South African Airways (SAA) has disclosed that it sustained a "significant cyber incident" on May 3rd that "disrupted access to the airline’s website, mobile application, and several internal operational systems." The airline added, "Normal system functionality across all affected platforms was restored later the same day."
The nature of the incident is unclear; the Record says the airline didn't respond to questions for comment about whether the attack involved ransomware. SAA said in its statement, "Regarding the potential impact on data, the preliminary investigation is currently assessing the full extent of the incident and actively working to determine if any data was accessed or exfiltrated. SAA is committed to notifying any affected parties directly, in accordance with regulatory requirements, should the investigation confirm a data breach."
CISA warns of unsophisticated threat actors targeting ICS environments.
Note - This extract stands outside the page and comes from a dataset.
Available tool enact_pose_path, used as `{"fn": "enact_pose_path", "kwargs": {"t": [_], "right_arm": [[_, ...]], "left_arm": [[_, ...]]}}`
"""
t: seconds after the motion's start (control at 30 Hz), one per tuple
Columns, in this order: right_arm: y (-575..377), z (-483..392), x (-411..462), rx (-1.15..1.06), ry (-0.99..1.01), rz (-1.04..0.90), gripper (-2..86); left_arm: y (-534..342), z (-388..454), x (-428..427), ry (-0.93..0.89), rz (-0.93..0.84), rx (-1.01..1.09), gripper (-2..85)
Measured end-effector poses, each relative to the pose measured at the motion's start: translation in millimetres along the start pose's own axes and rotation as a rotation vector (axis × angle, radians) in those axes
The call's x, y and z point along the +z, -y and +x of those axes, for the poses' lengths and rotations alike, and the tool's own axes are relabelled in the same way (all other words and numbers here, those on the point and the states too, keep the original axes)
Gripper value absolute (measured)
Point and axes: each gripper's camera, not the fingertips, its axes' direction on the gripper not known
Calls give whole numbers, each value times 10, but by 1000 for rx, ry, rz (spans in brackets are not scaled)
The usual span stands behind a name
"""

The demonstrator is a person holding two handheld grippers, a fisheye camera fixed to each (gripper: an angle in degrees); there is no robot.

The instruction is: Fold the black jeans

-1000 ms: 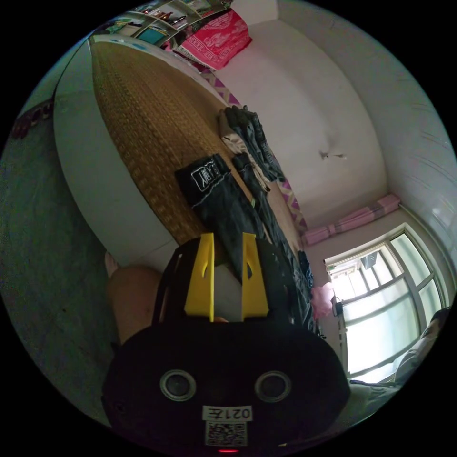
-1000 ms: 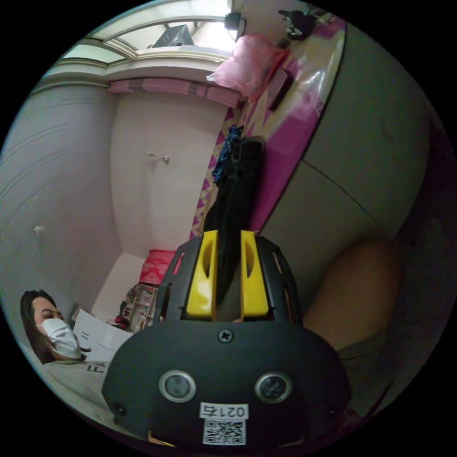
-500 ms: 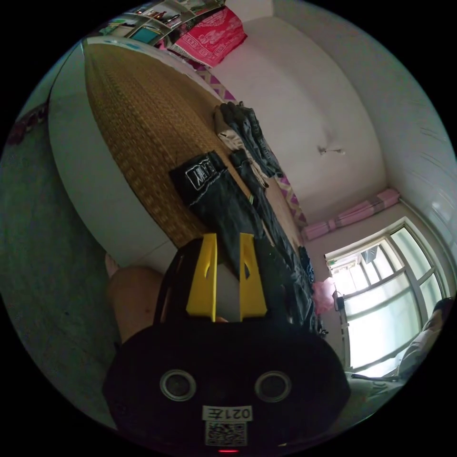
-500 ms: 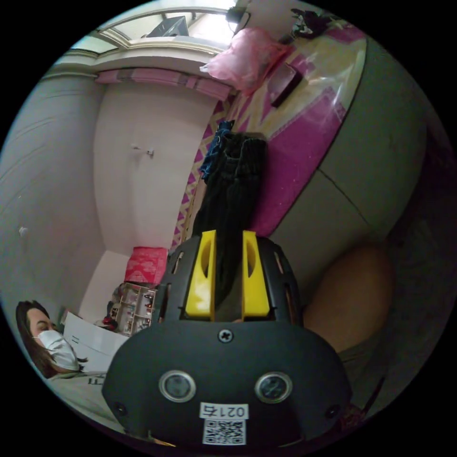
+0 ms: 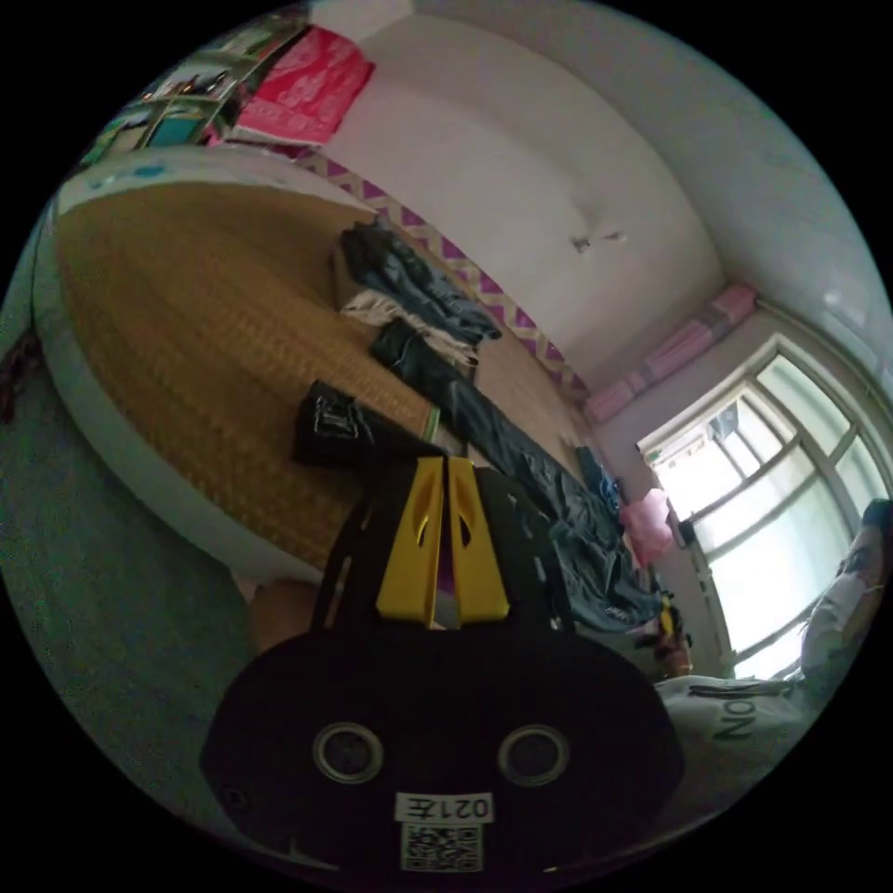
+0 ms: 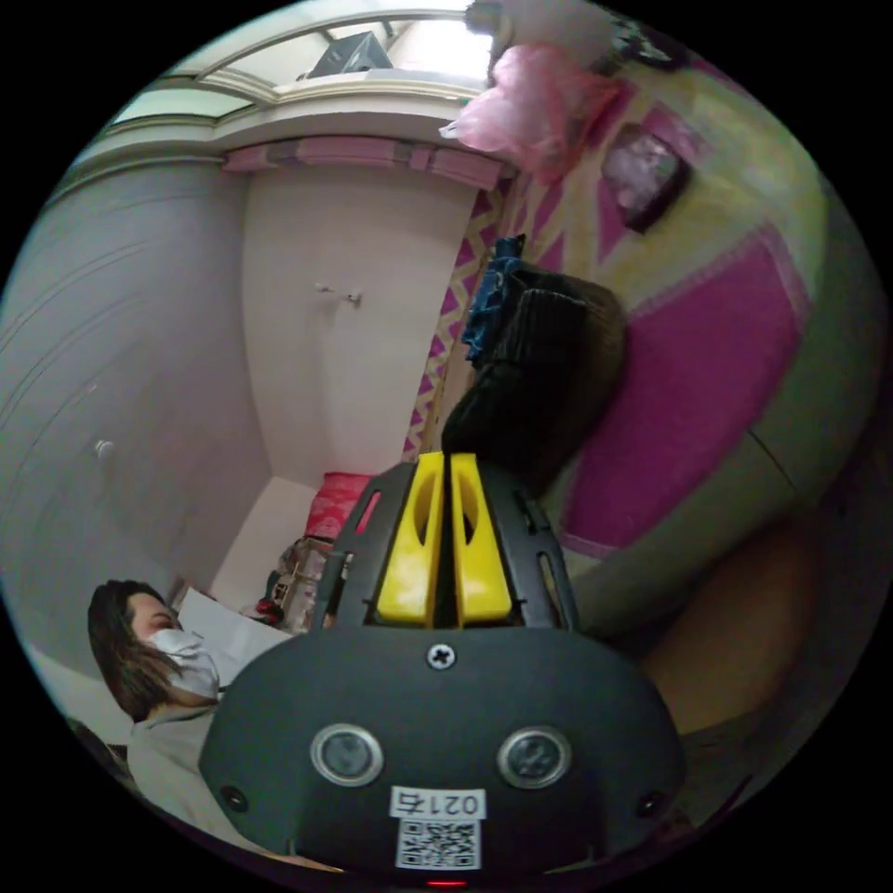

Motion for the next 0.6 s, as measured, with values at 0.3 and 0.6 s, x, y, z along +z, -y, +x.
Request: {"fn": "enact_pose_path", "kwargs": {"t": [0.3,0.6], "right_arm": [[1569,-754,1027,-95,-51,-155,0],[2661,-427,2139,71,-192,-202,48]], "left_arm": [[1801,1064,1262,162,-192,244,-9],[2581,921,3146,269,-365,173,1]]}}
The US Cybersecurity and Infrastructure Security Agency (CISA) has issued a joint advisory with the FBI, the EPA, and the Department of Energy, warning of an increase in "unsophisticated cyber actors" targeting ICS/SCADA systems within US critical infrastructure. Specifically, the attacks are targeting energy and transportation systems in the oil and natural gas sector. The advisory notes, "Although these activities often include basic and elementary intrusion techniques, the presence of poor cyber hygiene and exposed assets can escalate these threats, leading to significant consequences such as defacement, configuration changes, operational disruptions and, in severe cases, physical damage."
The agencies have published guidance to help critical infrastructure entities secure their systems.